▶ Exercise brief
Your transcription must include every record word for word and no pictures.

▶ Data supplied
═══

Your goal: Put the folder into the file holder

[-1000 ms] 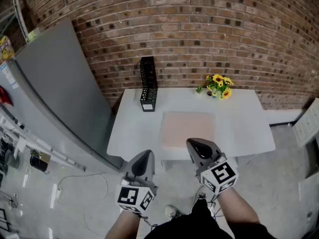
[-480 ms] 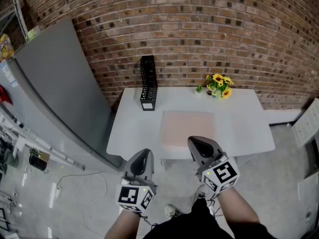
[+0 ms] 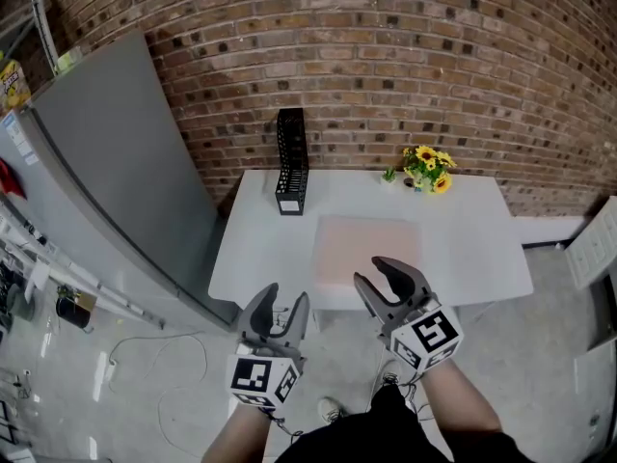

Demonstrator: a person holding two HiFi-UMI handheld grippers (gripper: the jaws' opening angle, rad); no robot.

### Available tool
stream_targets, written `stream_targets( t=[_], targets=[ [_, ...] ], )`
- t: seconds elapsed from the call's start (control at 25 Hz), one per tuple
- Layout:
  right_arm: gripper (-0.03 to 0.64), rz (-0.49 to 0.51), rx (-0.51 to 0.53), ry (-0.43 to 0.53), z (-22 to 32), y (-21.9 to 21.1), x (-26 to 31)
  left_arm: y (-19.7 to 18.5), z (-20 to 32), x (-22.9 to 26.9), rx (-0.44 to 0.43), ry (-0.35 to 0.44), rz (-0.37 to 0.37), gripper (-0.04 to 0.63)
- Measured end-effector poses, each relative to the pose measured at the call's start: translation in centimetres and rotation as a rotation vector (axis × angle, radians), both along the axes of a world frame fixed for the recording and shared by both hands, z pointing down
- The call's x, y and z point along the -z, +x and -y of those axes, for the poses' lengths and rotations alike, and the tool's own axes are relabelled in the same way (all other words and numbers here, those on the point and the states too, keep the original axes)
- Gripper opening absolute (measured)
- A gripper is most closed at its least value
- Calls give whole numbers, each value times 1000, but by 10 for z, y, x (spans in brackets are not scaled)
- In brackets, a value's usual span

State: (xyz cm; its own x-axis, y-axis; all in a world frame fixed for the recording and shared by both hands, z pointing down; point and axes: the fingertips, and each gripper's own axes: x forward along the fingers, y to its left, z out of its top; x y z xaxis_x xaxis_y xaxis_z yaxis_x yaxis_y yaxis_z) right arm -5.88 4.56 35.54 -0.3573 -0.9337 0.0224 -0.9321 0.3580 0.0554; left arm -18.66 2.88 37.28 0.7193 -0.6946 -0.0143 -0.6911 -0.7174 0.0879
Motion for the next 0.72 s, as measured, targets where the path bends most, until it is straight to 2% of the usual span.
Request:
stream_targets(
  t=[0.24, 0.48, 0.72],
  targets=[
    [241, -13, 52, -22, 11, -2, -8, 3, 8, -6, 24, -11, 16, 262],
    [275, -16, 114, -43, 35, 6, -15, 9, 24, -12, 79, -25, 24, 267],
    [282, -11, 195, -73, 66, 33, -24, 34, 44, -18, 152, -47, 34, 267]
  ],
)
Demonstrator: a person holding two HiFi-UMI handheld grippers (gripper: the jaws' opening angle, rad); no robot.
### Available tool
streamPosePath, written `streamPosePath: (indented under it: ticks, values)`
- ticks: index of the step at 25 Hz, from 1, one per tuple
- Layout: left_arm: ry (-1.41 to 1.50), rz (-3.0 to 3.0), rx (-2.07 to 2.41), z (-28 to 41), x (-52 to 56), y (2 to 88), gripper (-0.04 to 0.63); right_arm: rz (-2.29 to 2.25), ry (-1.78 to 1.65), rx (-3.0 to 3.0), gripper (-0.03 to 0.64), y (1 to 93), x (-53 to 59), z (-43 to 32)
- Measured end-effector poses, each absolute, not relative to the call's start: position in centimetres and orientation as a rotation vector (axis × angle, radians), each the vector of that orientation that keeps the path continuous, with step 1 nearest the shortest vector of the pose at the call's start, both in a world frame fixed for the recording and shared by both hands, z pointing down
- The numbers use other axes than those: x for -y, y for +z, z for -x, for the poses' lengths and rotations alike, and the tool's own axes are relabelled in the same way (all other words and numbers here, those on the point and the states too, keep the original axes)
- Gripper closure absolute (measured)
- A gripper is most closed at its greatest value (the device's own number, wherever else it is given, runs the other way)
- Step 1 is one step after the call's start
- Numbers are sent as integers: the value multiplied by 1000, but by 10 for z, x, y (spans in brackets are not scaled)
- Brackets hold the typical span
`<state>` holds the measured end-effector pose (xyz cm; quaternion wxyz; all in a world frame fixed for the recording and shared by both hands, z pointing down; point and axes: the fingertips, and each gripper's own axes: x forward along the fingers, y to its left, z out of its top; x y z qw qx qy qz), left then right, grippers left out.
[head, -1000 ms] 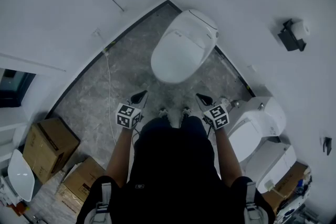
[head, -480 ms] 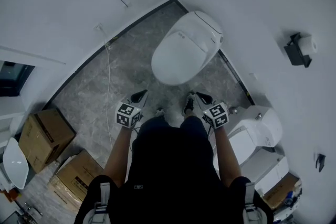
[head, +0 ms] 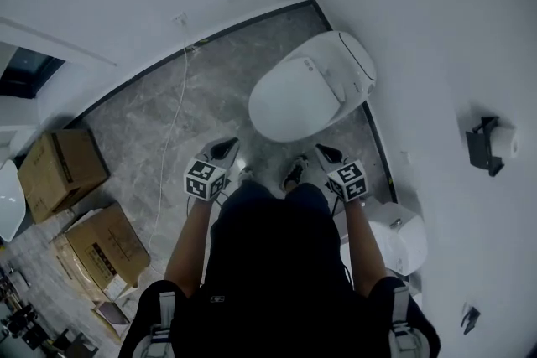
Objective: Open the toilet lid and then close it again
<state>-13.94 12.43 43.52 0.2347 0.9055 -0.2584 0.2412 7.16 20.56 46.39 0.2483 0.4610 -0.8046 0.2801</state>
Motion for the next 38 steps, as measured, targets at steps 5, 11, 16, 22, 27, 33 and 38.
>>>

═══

▶ Task answer
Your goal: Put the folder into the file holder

[-1000 ms] 
[-480 ms] 
[+0 ms] 

Demonstrator: a person holding two HiFi-UMI handheld grippers (gripper: the jaws' opening angle, rad); no robot.

### Available tool
stream_targets, written `stream_targets( t=[_], targets=[ [_, ...] ], )`
- t: seconds elapsed from the call's start (control at 25 Hz), one per tuple
- Layout:
  right_arm: gripper (-0.03 to 0.64), rz (-0.49 to 0.51), rx (-0.51 to 0.53), ry (-0.43 to 0.53), z (-22 to 32), y (-21.9 to 21.1), x (-26 to 31)
  left_arm: y (-19.7 to 18.5), z (-20 to 32), x (-22.9 to 26.9), rx (-0.44 to 0.43), ry (-0.35 to 0.44), rz (-0.37 to 0.37), gripper (-0.04 to 0.63)
- Measured end-effector poses, each relative to the pose measured at the call's start: translation in centimetres and rotation as a rotation vector (axis × angle, radians), both along the axes of a world frame fixed for the recording and shared by both hands, z pointing down
- The call's x, y and z point along the -z, +x and -y of those axes, for the poses' lengths and rotations alike, and the tool's own axes are relabelled in the same way (all other words and numbers here, those on the point and the states too, keep the original axes)
- Gripper opening absolute (measured)
- A gripper is most closed at its least value
- Calls give whole numbers, each value times 1000, but by 10 for z, y, x (spans in brackets are not scaled)
- In brackets, a value's usual span

State: (xyz cm; its own x-axis, y-axis; all in a world frame fixed for the recording and shared by both hands, z pointing down; point and axes: the fingertips, and each gripper's own axes: x forward along the fingers, y to its left, z out of its top; x y z xaxis_x xaxis_y xaxis_z yaxis_x yaxis_y yaxis_z) right arm -5.88 4.56 35.54 -0.3573 -0.9337 0.0224 -0.9321 0.3580 0.0554; left arm -18.66 2.88 37.28 0.7193 -0.6946 -0.0143 -0.6911 -0.7174 0.0879
Motion for the next 0.72 s, as measured, targets where the path bends most, until it is straight to 2% of the usual span.
Request:
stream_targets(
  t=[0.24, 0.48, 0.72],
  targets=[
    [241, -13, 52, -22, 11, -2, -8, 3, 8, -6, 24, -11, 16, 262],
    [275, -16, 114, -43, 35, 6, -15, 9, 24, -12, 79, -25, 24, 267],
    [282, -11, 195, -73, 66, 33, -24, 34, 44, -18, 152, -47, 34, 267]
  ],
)
Demonstrator: a person holding two HiFi-UMI handheld grippers (gripper: the jaws' opening angle, rad); no robot.
### Available tool
streamPosePath, written `streamPosePath: (indented under it: ticks, values)`
- ticks: index of the step at 25 Hz, from 1, one per tuple
- Layout: left_arm: ry (-1.41 to 1.50), rz (-3.0 to 3.0), rx (-2.07 to 2.41), z (-28 to 41), x (-52 to 56), y (2 to 88), gripper (-0.04 to 0.63); right_arm: rz (-2.29 to 2.25), ry (-1.78 to 1.65), rx (-3.0 to 3.0), gripper (-0.03 to 0.64), y (1 to 93), x (-53 to 59), z (-43 to 32)
- Measured end-effector poses, each absolute, not relative to the call's start: position in centimetres and orientation as a rotation vector (axis × angle, radians), each the vector of that orientation that keeps the path continuous, with step 1 nearest the shortest vector of the pose at the call's start, both in a world frame fixed for the recording and shared by both hands, z pointing down
- The numbers use other axes than those: x for -y, y for +z, z for -x, for the poses' lengths and rotations alike, and the tool's own axes are relabelled in the same way (all other words and numbers here, those on the point and the states too, keep the original axes)
- Gripper closure absolute (measured)
- A gripper is most closed at its greatest value (the device's own number, wherever else it is given, runs the other way)
- Step 1 is one step after the call's start
- Numbers are sent as integers: the value multiplied by 1000, but by 10 for z, x, y (spans in brackets are not scaled)
- Brackets hold the typical span
`<state>` holds the measured end-effector pose (xyz cm; quaternion wxyz; all in a world frame fixed for the recording and shared by both hands, z pointing down; point and axes: the fingertips, and each gripper's own axes: x forward along the fingers, y to its left, z out of its top; x y z qw qx qy qz), left then right, grippers left out.
[head, -1000 ms] 
[head, -480 ms] 
[head, +0 ms] 
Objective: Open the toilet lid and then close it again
<state>-13.94 12.43 43.52 0.2347 0.9055 -0.2584 0.2412 7.16 20.56 46.39 0.2483 0.4610 -0.8046 0.2801</state>
Motion for the next 38 steps, as measured, targets at steps 5, 11, 16, 22, 27, 33 and 38.
>>>

This output is now finished.